Figure 2
From: MTBP phosphorylation controls DNA replication origin firing

Phosphorylation of MTBP at checkpoint kinase consensus sites inhibits genome replication. (A) Domain architecture of human MTBP with mutated consensus phosphorylation sites for ATR/M (S/T-Q, red) (amino acids T687, S761, S827, S858) and Chk1/2 (R/K-x-x-S/T, blue) (amino acids T531, T577, S579, T611, S738, S755, T781, T804, S808, S846). *, reported phosphorylations (phospho-site.org). Mutations to aspartate (D) or alanine (A) introduced in MTBP are indicated by colour-coded dots: MTBP-14A/D, 14 ATR/M and Chk1/2 mutated; 4/3/1A/D, all four, three or one ATR/M site(s) mutated; 10A/D, Chk1/2 sites mutated. (B) Chk1 in vitro phosphorylation of MTBP. Recombinant 6His-Treslin/TICRR-1-1258-MTBP-Strep was incubated with Chk1 in the presence of γ‐32P‐ATP and DMSO or Chk1 inhibitor AZD7762 and detected by autoradiography.
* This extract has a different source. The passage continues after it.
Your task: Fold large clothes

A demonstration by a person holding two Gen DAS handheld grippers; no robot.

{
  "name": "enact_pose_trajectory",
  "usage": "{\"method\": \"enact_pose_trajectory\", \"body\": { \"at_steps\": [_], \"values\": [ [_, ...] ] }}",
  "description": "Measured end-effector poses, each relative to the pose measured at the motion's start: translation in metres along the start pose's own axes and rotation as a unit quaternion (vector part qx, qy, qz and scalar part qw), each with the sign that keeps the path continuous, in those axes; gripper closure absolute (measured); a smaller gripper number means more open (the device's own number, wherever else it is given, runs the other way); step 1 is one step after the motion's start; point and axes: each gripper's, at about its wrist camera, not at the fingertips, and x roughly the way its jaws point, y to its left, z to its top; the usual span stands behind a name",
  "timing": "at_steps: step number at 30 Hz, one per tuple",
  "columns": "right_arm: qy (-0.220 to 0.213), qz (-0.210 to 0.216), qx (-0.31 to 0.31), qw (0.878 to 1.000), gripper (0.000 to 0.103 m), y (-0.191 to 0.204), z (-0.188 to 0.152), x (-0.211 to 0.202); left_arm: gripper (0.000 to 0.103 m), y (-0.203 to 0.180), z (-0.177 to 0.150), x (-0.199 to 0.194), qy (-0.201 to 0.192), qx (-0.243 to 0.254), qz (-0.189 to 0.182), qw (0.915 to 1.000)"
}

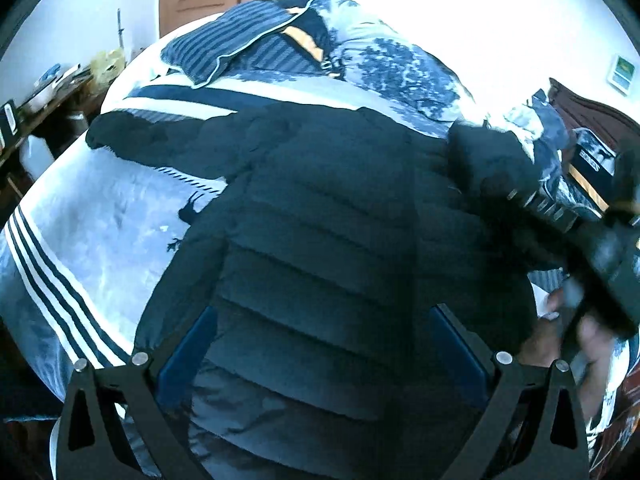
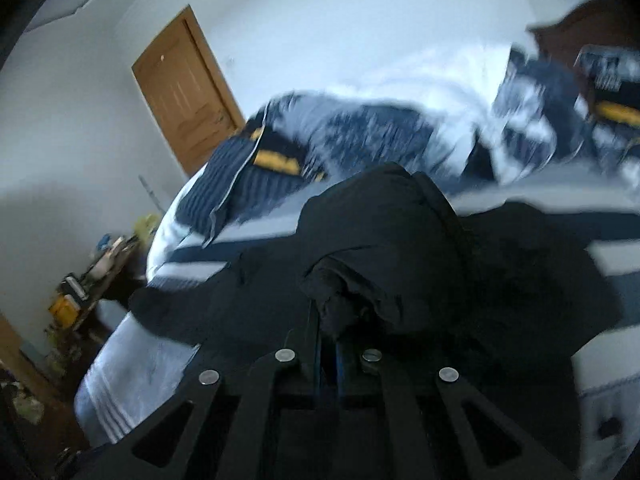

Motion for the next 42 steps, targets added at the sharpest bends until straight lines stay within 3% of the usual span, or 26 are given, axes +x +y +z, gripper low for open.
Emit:
{"method": "enact_pose_trajectory", "body": {
  "at_steps": [2, 4, 5, 6, 9, 12, 16, 18, 21, 24, 26, 28, 30, 33, 35, 36, 37, 39, 41, 42],
  "values": [
    [0.035, 0.005, 0.015, 0.999, 0.088, -0.009, -0.011, 0.03, 0.0, 0.007, 0.003, 0.004, -0.002, -0.008, 0.005, 0.9999],
    [0.098, 0.037, 0.024, 0.994, 0.057, -0.015, -0.025, 0.05, 0.0, 0.01, 0.004, 0.007, 0.0, -0.012, 0.004, 0.9999],
    [0.126, 0.053, 0.033, 0.99, 0.05, -0.017, -0.027, 0.056, 0.0, 0.011, 0.005, 0.008, 0.002, -0.012, 0.003, 0.9999],
    [0.136, 0.065, 0.037, 0.988, 0.046, -0.021, -0.026, 0.055, 0.0, 0.01, 0.006, 0.009, 0.002, -0.012, 0.003, 0.9999],
    [0.099, 0.075, 0.048, 0.991, 0.023, -0.039, -0.011, 0.021, 0.0, 0.003, 0.008, 0.012, 0.004, -0.008, 0.0, 1.0],
    [0.048, 0.104, 0.076, 0.99, 0.022, -0.07, 0.004, -0.028, 0.0, -0.012, 0.008, 0.02, 0.012, -0.009, -0.015, 0.9998],
    [0.014, 0.053, 0.157, 0.986, 0.022, -0.143, 0.005, -0.075, 0.0, -0.051, 0.003, 0.041, 0.031, -0.014, -0.052, 0.9981],
    [0.005, 0.013, 0.221, 0.975, 0.022, -0.195, -0.003, -0.092, 0.0, -0.08, 0.005, 0.061, 0.034, 0.005, -0.057, 0.9978],
    [0.01, 0.029, 0.292, 0.956, 0.022, -0.245, -0.013, -0.094, 0.0, -0.111, 0.02, 0.104, 0.032, 0.03, -0.008, 0.999],
    [0.017, 0.058, 0.337, 0.939, 0.027, -0.276, -0.019, -0.079, 0.001, -0.118, 0.04, 0.151, 0.046, 0.039, 0.06, 0.9964],
    [0.03, 0.084, 0.351, 0.932, 0.035, -0.284, -0.014, -0.049, 0.026, -0.109, 0.049, 0.168, 0.062, 0.025, 0.063, 0.9958],
    [0.046, 0.096, 0.359, 0.927, 0.047, -0.284, -0.01, -0.028, 0.068, -0.097, 0.053, 0.168, 0.073, 0.003, 0.041, 0.9965],
    [0.053, 0.109, 0.361, 0.925, 0.05, -0.283, -0.008, -0.009, 0.073, -0.083, 0.061, 0.157, 0.059, -0.023, 0.018, 0.9978],
    [0.04, 0.14, 0.372, 0.916, 0.053, -0.282, -0.006, 0.007, 0.074, -0.06, 0.088, 0.131, 0.003, -0.063, -0.001, 0.998],
    [0.052, 0.133, 0.372, 0.917, 0.057, -0.278, -0.008, 0.017, 0.074, -0.047, 0.112, 0.119, -0.036, -0.071, 0.019, 0.9966],
    [0.064, 0.13, 0.366, 0.919, 0.065, -0.275, -0.01, 0.023, 0.078, -0.043, 0.12, 0.12, -0.043, -0.068, 0.031, 0.9963],
    [0.076, 0.129, 0.364, 0.919, 0.068, -0.273, -0.011, 0.03, 0.09, -0.038, 0.129, 0.124, -0.048, -0.06, 0.04, 0.9963],
    [0.086, 0.14, 0.371, 0.914, 0.068, -0.268, -0.016, 0.04, 0.092, -0.026, 0.141, 0.134, -0.056, -0.055, 0.038, 0.9962],
    [0.088, 0.139, 0.371, 0.914, 0.064, -0.265, -0.02, 0.041, 0.091, -0.007, 0.144, 0.148, -0.049, -0.067, 0.016, 0.9964],
    [0.092, 0.134, 0.37, 0.915, 0.044, -0.264, -0.021, 0.042, 0.091, 0.0, 0.14, 0.157, -0.028, -0.075, 0.024, 0.9965]
  ]
}}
Coomassie staining controlled loading (Load.); Rec., recombinant. (C) Flow cytometry density plots of HeLa Flip-In T-Rex cells expressing siMTBP-resistant C-terminally 3xFlag-TEV2-GFP-tagged MTBP-wild type (WT), MTBP-14D, MTBP-4D or no transgene, treated with control siRNA (siCtr) or siRNA against MTBP (siMTBP) and doxycycline, stained with anti-5 bromo-2′deoxyuridine (BrdU) after pulse-labelling and with propidium iodide (PI). Log./lin., logarithmic/linear scale; [AU], arbitrary units. MTBP-14D; MTBP-4D mutants, see A) (D,E) Quantification of replication activity (D) or cell cycle distribution (E) using BrdU-PI-flow cytometry as described in C. Error bars, SEM. n = 11 (no transgene); 9 (MTBP-WT); 8 (MTBP-14D); 3 (MTBP-14A); 8 (MTBP-4D); 5 (MTBP-4A); 3 (MTBP-10D); 4 (MTBP-3D); 3 (MTBP-1D); MTBP mutants: see A; significance tests: parametric, unpaired, two tailed student t-test. Significance tests in E) indicate differences in G2/M population distribution. (F) Whole cell lysates of stable cell lines described in C were analysed by immunoblotting using anti-MTBP (12H7), and Ponceau (Pon.) staining.